Ich legte auf und suchte Katies Telefonbuch. Oben hörte ich jemanden herumgehen und stellte mir vor, wie Mike in dem Psychogefängnis, das er sich selbst gebaut hatte, auf und ab ging. Das Buch lag hinter dem Brotkasten. Typisch Katie. Wir waren gar nicht so verschieden wie sie glaubte.

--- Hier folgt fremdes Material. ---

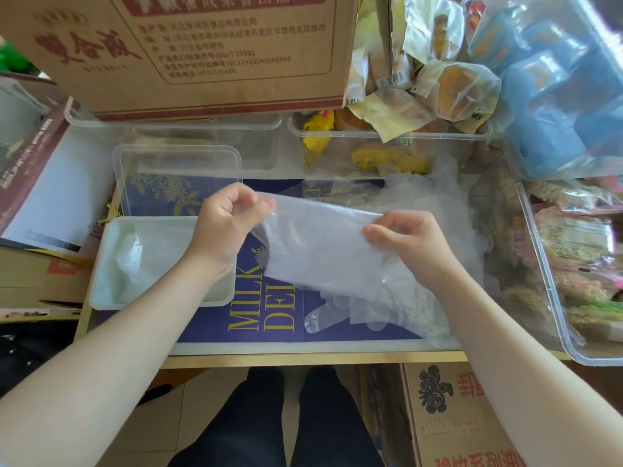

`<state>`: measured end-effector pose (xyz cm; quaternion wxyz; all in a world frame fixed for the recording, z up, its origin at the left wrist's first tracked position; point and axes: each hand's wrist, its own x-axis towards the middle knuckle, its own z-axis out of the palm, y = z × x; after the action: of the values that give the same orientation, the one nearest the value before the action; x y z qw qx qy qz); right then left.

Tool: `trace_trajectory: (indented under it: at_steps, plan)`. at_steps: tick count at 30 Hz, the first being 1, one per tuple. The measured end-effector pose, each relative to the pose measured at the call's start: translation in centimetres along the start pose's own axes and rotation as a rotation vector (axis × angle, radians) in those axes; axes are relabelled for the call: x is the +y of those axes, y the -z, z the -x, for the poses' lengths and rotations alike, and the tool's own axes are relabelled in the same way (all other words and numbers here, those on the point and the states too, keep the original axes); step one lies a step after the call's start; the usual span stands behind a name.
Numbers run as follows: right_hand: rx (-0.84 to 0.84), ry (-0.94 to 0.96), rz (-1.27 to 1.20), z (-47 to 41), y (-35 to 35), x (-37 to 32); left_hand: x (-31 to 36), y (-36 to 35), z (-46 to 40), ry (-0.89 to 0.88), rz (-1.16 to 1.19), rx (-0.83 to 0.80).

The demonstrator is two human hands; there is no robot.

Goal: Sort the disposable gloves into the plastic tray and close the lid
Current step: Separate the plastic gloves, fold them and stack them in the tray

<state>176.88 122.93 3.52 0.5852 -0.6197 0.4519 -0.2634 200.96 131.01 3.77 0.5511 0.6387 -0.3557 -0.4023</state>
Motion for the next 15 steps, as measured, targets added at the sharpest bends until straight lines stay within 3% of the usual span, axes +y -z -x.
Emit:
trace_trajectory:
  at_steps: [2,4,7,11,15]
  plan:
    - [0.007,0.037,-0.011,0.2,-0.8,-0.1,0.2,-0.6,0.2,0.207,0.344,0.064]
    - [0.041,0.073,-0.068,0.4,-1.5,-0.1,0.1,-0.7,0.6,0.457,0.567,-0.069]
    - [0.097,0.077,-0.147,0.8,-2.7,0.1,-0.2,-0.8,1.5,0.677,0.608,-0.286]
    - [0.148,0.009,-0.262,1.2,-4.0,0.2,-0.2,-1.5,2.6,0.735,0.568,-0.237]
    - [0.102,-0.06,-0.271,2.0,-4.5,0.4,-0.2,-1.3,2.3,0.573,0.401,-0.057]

Beim dritten Mabon fand ich eine Ellie. Der erste war nicht drangegangen. Der zweite klang nach einem unglaublich alten Mann, der mir unbedingt von einem Problem mit seinen Rohrleitungen im Haus erzählen wollte. Ich versprach schließlich, mich darum zu kümmern. Der dritte war eine gute Adresse in Graithnock. Die Stimme klang kurz angebunden mit einem interessanten Unterton, wie ein sinnlicher Körper im strengen Kostüm.

»Hallo?«

»Entschuldigen Sie die Störung, möglicherweise habe ich die falsche Nummer. Ich suche eine Ellie Mabon.«

»Am Apparat.«

Ich wusste sofort, dass sie’s war. Vorübergehend lähmte die Erkenntnis meine Sprechmuskeln. Sie wusste nicht, wie eng wir miteinander verbunden waren oder was ich über sie wusste.

»Hallo?«

»Entschuldigung«, sagte ich. »Mein Name ist Jack Laidlaw. Ich bin Scotts Bruder.«

Sie übte eine Weile lang atmen.

»Oh Gott«, sagte sie. »Eure Stimmen sind sich so ähnlich.«

»Sie haben Scott gekannt«, sagte ich. Nicht unbedingt eine meiner hellsten Bemerkungen.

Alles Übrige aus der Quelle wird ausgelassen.